5.15事件は、昭和7年の出来事だ。海軍の青年将校たちが、犬養総理大臣を自宅へ押し入って射殺した。
続く2.26事件は昭和11年の出来事で、青年将校ら1,483名が政府要人を襲い、高橋是清大蔵大臣、斉藤実内大臣、渡辺錠太郎陸軍教育総監ほか警官5名を殺害した。
林氏がわざわざ一章を設け、大川周明と北一輝について語っているが納得しないまま読み終えたというのが、正直なところだ。
5.15事件の背後には大川周明がいて、2.26事件には北一輝がいた。刑務所に入れられたが、大川周明は罪を問われることなく出獄し、北一輝はただ一人の民間人として軍人と共に処刑された。
その代わり大川周明は、敗戦後の東京裁判の法廷に引き出された。被告席で突然精神に異常をきたし、自分の前に座る東条英機の頭を叩き、MPに連れ出されている。記録の動画を見てこの異様な光景を覚えているが、氏の本を読む以前に二人について知っていたのはこれだけだった。
大川周明は明治19年山形県に生まれ、熊本五高から東京帝大の文学科で哲学を学んだ。語学は英、仏、独、サンスクリット語に通暁し、さらに支那語、ギリシア語、アラビア語を学んだ。
生涯求道者であった彼は最初はキリスト教に惹かれ、次にマルクスに心酔し、さらにプラトンの国家論に心を奪われ、最後には日本の思想家へと回帰する。それが熊沢蕃山であり、横井小楠であり、佐藤深淵であった。
こうして彼は「大アジア主義」と「日本主義」を自己の魂の中で結晶させ、「昭和維新」の理論的指導者として実行活動へ没入していく。

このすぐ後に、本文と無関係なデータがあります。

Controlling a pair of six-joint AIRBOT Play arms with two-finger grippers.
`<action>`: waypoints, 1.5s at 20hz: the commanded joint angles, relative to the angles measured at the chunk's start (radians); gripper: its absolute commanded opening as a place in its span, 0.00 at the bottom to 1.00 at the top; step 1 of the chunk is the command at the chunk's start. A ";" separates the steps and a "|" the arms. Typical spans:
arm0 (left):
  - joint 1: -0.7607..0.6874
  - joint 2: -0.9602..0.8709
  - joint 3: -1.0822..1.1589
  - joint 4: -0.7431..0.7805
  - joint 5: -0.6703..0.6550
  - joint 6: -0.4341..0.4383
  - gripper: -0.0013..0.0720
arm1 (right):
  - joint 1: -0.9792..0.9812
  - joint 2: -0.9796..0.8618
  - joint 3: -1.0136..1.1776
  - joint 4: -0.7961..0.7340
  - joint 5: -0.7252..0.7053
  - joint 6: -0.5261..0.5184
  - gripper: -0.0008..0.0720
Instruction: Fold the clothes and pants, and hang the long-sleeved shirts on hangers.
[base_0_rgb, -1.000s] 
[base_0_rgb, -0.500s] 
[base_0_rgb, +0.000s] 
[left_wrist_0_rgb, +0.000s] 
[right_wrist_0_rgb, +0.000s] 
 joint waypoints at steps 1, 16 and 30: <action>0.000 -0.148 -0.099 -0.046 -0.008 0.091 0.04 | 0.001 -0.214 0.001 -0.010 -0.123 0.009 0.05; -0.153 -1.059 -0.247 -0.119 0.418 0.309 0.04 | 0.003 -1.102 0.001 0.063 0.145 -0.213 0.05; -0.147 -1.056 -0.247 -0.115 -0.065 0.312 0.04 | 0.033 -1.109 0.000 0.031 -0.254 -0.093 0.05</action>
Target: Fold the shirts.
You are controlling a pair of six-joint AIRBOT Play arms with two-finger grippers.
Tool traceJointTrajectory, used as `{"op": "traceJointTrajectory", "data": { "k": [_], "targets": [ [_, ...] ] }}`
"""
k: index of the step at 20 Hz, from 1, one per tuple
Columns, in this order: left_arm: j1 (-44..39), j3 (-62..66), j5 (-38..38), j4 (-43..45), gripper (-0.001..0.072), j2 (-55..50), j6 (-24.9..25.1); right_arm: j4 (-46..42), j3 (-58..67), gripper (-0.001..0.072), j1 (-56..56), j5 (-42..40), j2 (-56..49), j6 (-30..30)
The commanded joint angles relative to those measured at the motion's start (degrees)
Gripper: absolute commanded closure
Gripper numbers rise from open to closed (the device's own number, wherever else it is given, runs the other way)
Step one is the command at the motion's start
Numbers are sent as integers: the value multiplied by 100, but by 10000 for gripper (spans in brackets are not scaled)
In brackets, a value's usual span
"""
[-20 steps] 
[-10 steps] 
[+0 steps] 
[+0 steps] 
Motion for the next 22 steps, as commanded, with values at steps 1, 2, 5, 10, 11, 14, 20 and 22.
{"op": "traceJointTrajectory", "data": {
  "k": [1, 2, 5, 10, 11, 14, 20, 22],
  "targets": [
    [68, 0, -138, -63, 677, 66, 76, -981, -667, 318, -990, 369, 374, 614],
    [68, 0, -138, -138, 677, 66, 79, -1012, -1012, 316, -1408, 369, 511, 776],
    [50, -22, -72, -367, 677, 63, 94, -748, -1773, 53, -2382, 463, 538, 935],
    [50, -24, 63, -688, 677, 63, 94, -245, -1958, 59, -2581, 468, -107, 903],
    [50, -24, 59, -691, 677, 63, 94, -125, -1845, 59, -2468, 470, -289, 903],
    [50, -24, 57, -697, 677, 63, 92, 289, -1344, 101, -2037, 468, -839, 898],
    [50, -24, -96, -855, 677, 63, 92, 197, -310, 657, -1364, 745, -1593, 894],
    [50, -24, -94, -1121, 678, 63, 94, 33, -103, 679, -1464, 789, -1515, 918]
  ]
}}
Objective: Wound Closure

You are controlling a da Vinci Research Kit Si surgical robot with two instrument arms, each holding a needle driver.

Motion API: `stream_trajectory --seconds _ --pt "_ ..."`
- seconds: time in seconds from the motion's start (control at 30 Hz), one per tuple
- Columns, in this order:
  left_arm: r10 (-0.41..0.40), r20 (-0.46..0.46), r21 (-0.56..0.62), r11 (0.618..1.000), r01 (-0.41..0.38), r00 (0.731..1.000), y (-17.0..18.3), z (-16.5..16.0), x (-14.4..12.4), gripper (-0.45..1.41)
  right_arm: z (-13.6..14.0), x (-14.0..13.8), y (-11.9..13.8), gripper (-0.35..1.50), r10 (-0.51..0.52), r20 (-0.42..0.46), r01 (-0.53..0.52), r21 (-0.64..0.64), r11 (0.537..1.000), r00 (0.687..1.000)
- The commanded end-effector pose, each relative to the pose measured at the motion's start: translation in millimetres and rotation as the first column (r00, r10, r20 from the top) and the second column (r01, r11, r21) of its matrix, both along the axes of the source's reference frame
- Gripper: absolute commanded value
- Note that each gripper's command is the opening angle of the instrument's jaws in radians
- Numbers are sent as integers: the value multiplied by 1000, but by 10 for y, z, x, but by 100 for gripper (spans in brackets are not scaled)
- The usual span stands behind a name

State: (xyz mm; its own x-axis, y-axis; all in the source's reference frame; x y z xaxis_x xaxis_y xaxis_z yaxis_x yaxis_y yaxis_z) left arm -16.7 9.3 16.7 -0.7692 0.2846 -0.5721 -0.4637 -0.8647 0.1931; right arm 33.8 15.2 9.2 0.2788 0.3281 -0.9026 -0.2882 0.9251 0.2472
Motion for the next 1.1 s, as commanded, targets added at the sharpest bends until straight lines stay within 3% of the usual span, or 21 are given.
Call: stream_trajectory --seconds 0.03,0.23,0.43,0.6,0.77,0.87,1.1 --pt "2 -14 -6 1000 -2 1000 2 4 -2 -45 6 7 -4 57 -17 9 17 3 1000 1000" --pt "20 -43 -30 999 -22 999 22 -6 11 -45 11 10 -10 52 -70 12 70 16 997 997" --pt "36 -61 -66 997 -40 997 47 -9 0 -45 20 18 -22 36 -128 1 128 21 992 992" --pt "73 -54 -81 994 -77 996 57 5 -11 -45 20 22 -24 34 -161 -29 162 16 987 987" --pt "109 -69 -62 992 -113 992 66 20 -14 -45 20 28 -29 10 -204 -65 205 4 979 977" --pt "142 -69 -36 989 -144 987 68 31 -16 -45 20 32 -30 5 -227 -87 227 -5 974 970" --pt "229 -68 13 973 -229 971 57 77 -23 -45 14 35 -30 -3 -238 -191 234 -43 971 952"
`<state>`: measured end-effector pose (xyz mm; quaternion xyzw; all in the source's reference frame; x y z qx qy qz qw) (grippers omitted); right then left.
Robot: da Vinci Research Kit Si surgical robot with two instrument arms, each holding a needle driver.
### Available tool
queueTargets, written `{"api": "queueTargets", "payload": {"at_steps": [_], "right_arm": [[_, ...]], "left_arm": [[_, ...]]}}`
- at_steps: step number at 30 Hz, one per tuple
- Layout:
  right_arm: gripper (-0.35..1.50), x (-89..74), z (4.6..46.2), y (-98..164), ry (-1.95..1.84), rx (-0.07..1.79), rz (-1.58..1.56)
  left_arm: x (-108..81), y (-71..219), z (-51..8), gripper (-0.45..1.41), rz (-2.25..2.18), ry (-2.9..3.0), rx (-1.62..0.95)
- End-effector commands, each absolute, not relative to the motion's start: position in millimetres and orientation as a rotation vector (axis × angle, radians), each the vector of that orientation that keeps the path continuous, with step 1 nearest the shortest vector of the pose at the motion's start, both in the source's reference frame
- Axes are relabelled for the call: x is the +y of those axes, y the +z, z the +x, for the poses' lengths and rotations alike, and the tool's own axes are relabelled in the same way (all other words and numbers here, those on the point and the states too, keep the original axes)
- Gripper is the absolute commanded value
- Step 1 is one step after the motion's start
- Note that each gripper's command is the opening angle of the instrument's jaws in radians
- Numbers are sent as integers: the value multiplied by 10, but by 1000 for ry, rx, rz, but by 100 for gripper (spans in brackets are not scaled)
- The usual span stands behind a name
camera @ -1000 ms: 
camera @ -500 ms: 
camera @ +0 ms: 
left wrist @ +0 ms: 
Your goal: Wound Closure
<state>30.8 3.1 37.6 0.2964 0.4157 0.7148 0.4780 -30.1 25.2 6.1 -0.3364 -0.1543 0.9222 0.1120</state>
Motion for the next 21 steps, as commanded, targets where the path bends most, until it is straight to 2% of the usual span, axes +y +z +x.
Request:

一方北一輝は、明治16年新潟県佐渡に生まれ、佐渡中学校で飛び級で進級するが、眼病を患い学業不振となる。家業の造り酒屋が傾いたことも加わり、彼は退学した。
経済的に恵まれた大川と異なり、北は苦学して学び、早くから社会活動に飛び込んでいる。24歳の時『国体論及び純粋社会主義』を著し、35歳の時には『支那革命外史』を出している。
彼の著作には、当時の経済学者、社会学者、社会運動家たちなど、多くの知識人から賞賛の手紙が送られ、福田徳三は北を天才と高く評価した。『貧乏物語』で有名な河上肇も、読後の喜びが抑えきれず彼を訪問したとある。
大川と北は互いに面識がなかったものの、当時の知識人の中では共に一目置かれる存在であった。中国革命の最中に宋教仁の誘いで上海へ渡り、活動に加わっていた北を、大川が訪ねたのは大正8年だった。この状況を、林氏が次のように述べている。
・東亜百年戦争の末期を代表する二人の革命的思想家は、相会うと同時に、二つの火炎星のごとく衝突して猛火を発し、別れて再び会うことがなかった。
もともと私は、こうした講談めいた語り口を好まないので、林氏の意見に共感を覚えなかった。二人は確かに非凡な人物なのだろうが、心に伝わるものがなかった。
吉田松陰や徳川慶喜の時のように、彼らが語った言葉が、具体的に紹介されていないところにも原因があるのかもしれない。
・大川周明の社会主義は王道政治と変化し、江戸末期の思想家へと回帰する。
・北一輝の社会主義は法華経の教えとつながっていき、マルクスとは無縁なものとなる。
・彼らの社会主義とは、いわば「経済的弱者の救済」であり、「富の公平な分配」に主眼があり、過激な思想であるが、階級闘争とか武力革命とかに力点が置かれていないらしく見える。
もしかすると林氏自身も、彼らの著作を読んでいないのか。それとも短い一章にまとめられないほど、複雑だったのか。なんとも中途半端な説明で終わる。
けれども章の最後に率直な意見を見つけ、安堵した。林氏らしい本音だと思う。
・私には、北一輝と大川周明の本質または正体が、まだ分からないと言っておくのが正直なところだ。
・ただ分かることはこの二人が、東亜百年戦争の末期を代表する魔王的思想家であったということだけだ。
・両者とも敗北を運命づけられ、しかもアジア解放の戦争だったという、日本の歴史が生んだ反逆的浪人学者であったこと。
いつか機会があったら、自分の力で二人の著作に触れたいと思う。博学な林氏でも手にしなかった本だから理解できない気もするが、希望は大きいほど良い。ボケ防止になるし、長生きをする必要も生まれる。
本が読める状態で長生きするのなら、息子や孫にも迷惑をかけないで済むので、一挙両得の希望だ。
今回は何となく中途半端な思いが残るが、林氏には感謝すべきと思う。長い人生には、こんな日もあるのだろう。本日はここで終わり。